-- Data segment follows --
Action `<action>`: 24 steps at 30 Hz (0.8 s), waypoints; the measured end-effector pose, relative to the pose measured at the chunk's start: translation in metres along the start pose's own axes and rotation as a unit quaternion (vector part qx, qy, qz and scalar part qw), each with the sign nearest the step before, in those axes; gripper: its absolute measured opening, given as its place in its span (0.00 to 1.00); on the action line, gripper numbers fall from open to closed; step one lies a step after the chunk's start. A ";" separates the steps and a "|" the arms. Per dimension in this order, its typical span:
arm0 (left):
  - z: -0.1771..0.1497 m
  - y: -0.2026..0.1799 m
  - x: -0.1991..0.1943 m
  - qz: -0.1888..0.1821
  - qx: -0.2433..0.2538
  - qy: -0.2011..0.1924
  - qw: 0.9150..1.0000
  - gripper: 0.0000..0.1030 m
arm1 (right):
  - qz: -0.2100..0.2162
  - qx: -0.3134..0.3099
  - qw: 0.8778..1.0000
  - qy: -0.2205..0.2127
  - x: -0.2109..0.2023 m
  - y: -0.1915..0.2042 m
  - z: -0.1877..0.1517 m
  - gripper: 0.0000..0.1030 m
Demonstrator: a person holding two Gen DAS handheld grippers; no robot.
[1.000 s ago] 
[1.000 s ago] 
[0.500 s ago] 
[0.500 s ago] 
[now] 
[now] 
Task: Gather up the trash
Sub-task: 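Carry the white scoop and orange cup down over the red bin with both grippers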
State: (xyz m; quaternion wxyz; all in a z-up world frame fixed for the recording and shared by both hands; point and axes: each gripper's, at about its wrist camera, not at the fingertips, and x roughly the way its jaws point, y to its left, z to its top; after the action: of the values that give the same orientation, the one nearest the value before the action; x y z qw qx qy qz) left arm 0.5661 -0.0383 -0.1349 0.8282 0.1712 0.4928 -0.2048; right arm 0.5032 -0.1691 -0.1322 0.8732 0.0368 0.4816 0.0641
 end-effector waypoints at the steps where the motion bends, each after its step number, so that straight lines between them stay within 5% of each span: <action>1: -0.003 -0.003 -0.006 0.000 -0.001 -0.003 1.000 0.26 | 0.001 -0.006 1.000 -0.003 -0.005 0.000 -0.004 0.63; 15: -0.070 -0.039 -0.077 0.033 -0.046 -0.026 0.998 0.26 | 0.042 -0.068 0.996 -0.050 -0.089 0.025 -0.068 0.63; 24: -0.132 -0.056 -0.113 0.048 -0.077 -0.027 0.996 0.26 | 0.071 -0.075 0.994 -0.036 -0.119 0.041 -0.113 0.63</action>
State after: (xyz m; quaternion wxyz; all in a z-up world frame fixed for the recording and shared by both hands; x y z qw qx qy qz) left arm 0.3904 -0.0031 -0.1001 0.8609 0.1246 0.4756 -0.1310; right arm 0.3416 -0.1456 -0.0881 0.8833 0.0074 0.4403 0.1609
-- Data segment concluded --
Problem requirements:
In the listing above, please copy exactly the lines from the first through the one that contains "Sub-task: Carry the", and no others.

Answer box:
Action `<action>`: 24 steps at 30 Hz (0.8 s), waypoints; the measured end-effector pose, relative to the pose measured at the chunk's start: translation in metres along the start pose's own axes and rotation as a unit quaternion (vector part qx, qy, qz and scalar part qw), each with the sign nearest the step before, in those axes; gripper: its absolute measured opening, given as its place in its span (0.00 to 1.00); on the action line, gripper numbers fall from open to closed; step one lies a step after the chunk's start. A ";" separates the steps and a "|" the arms. Per dimension in this order, its typical span:
arm0 (left):
  - z: -0.1771..0.1497 m
  - y: -0.2026..0.1799 m
  - x: -0.1991..0.1943 m
  - qz: -0.1888..0.1821
  - qx: -0.2433..0.2538
  - qy: -0.2011..0.1924
  - qw: 0.9150..1.0000
  - gripper: 0.0000..0.1030 m
arm1 (right):
  - qz: -0.2100..0.2162
  - qx: -0.3134..0.3099
  - qw: 0.8778..1.0000
  - qy: -0.2205..0.2127
  - x: -0.2109..0.2023 m
  - y: -0.1915..0.2042 m
  - z: -0.1877..0.1517 m
  - gripper: 0.0000..0.1030 m
Demonstrator: a person holding two Gen DAS handheld grippers; no robot.
[1.000 s ago] 
[1.000 s ago] 
[0.500 s ago] 
[0.500 s ago] 
[now] 
[now] 
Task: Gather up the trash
Sub-task: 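Carry the white scoop and orange cup down over the red bin with both grippers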

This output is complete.